この本は脚本だから、小説とは一味異なり、昔の記憶が舞台の仄暗い中から浮き上がってきたような思いに捉われてしまい不可思議な感覚を楽しんだ。P,オースターといえば訳者は柴田、そこに違和感を感じたけれども。映画自体は素人というか理論家過ぎてシーンごとの印象が際立つものの、余り好きじゃなかった。解説によれば、ヴィノシェがするはずの役を演じきったソルヴィノ、私も上手い味を出していたと思う。のっけのシーン「壁一面のポスター、青白く光る石・・そしてファンタジー」は映像で見たか見ないかによりかなり温度差がある作品だと思う

2015/07/24

アセロラ@道東民

大学の授業で読んだ一冊。初めて読んだオースター本。
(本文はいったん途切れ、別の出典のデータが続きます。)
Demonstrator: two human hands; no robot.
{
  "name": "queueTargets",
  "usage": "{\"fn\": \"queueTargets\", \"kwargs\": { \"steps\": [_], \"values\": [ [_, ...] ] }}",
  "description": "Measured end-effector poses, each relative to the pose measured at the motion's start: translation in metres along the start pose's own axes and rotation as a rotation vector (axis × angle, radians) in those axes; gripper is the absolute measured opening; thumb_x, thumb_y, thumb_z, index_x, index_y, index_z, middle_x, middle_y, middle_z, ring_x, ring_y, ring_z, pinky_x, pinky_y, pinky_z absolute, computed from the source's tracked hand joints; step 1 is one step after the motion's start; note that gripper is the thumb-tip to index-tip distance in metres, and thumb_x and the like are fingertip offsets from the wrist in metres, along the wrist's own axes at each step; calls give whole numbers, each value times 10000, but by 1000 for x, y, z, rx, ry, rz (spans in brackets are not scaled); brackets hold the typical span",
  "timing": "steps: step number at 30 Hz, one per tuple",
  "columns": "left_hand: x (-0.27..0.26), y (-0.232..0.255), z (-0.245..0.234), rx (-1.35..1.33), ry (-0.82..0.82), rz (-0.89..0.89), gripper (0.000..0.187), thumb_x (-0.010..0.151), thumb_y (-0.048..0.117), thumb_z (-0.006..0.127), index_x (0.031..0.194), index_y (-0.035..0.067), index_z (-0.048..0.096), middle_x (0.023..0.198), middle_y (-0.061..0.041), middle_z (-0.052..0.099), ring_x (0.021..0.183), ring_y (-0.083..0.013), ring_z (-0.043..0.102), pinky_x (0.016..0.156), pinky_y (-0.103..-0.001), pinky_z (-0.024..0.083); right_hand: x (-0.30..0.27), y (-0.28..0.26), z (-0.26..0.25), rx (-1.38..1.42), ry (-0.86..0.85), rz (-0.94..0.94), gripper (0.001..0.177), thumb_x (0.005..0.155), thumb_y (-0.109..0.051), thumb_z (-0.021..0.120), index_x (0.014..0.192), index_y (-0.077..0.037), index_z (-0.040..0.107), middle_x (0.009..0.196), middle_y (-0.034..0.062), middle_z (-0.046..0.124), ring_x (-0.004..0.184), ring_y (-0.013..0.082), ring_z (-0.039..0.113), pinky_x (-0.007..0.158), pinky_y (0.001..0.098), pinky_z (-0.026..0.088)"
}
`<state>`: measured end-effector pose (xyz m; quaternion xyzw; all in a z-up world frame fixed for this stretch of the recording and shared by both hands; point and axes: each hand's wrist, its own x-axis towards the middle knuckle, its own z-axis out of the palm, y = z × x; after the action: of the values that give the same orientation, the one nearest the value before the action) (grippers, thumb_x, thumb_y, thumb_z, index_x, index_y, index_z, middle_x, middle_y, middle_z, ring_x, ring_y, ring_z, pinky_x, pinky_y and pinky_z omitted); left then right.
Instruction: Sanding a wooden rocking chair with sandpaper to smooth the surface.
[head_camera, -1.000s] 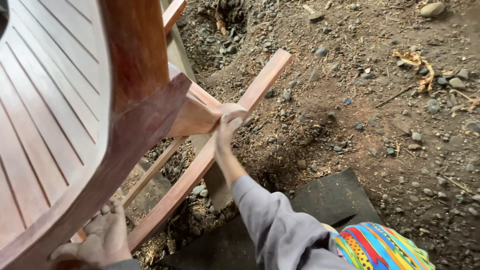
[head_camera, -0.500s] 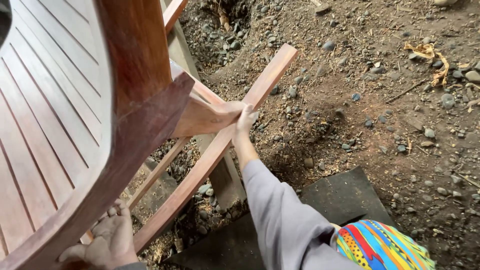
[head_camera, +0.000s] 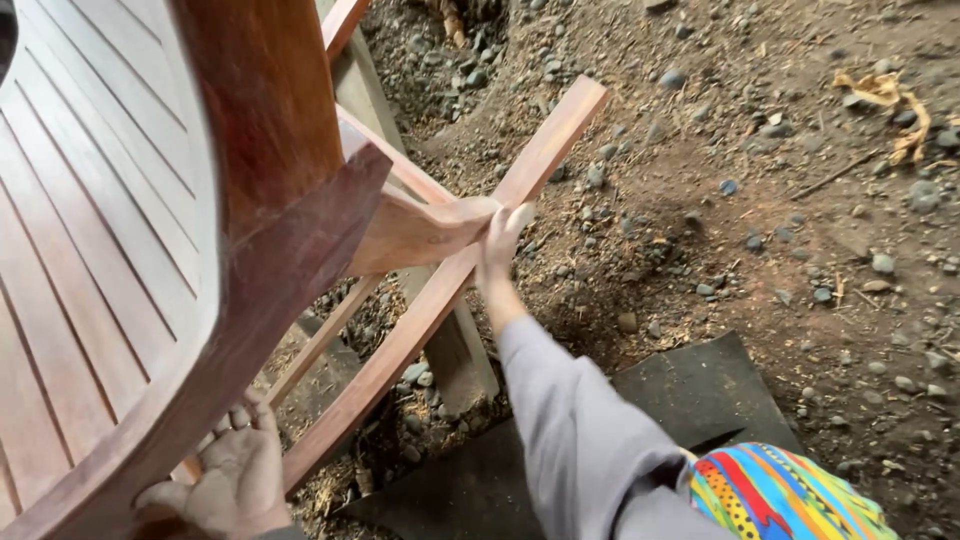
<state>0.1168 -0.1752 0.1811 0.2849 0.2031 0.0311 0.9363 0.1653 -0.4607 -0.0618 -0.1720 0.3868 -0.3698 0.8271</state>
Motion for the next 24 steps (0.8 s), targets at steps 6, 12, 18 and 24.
{"fn": "queueTargets", "kwargs": {
  "steps": [6, 12, 18, 24],
  "values": [
    [3, 9, -7, 166, 15, 55, 676, 455, 661, 661, 939, 191, 697, 1167, 7, 754, 1293, -211, 700, 1189, -433, 498, -51, -28, -3, -138, -180, -40, 644, 988, -638, 113, 836, -173, 533, 789, 4, 607, 860, 158, 630, 1199, 500, 231],
    [2, 2, 2, -99, -64, 39, 804, 537, 537, 708, 1206, 93, 679, 1406, -166, 659, 1331, -358, 611, 1162, -548, 486, -48, 7, -9, -393, -245, -381, 959, 972, -632, 375, 1585, -65, -97, 1691, 115, -84, 1562, 263, -56, 1262, 428, -15],
    [2, 25, 5, -53, 151, 132, 544, 654, 505, 702, 985, 78, 637, 1144, -123, 733, 1175, -293, 717, 1104, -504, 597, 39, -9, -38, -447, -78, -101, 1162, 705, -890, 287, 1601, -203, 11, 1691, 94, 48, 1554, 294, 109, 1248, 483, 66],
    [92, 66, -72, 155, 125, 136, 324, 1048, 277, 477, 1090, 87, 736, 1218, -49, 826, 1237, -204, 765, 1061, -382, 617, -27, 20, -28, -247, -90, -36, 989, 904, -645, 403, 1579, -11, 53, 1660, 190, 126, 1533, 288, 172, 1234, 415, 173]
  ]
}}
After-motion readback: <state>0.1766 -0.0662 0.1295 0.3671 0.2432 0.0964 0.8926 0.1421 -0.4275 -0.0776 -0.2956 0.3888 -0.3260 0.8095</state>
彼自身が監督した映画の脚本。インタビューではオースターの映画愛が伝わってきたし、賢い人なんだなと思った。撃たれたイジーが見た美女や蒼い石は夢なのか現実か。映画も授業で観ましたが、凄く幻想的な世界観でした。

meri

人はみな誰かの代わりであり、"trace"を追い続けているのではないか。そんな悲しみを読後に感じる作品だった。もしもの世界を考えるとき、私はいつも考える。もしも人生の分岐点まで戻れたのならば、この人はわたしを選ぶのだろうか、と。勿論その答えを知るすべはないし、時が経てばこそ、理解できることもあるだろう。だが、家族や恋人、友人。すべてが偶然だと考えれば考えるほど、わたしは意志の力を信じたくなる。偶然さえも変えてやるのだという気になる。この作品は、それを逆説的に暗示しているのだ。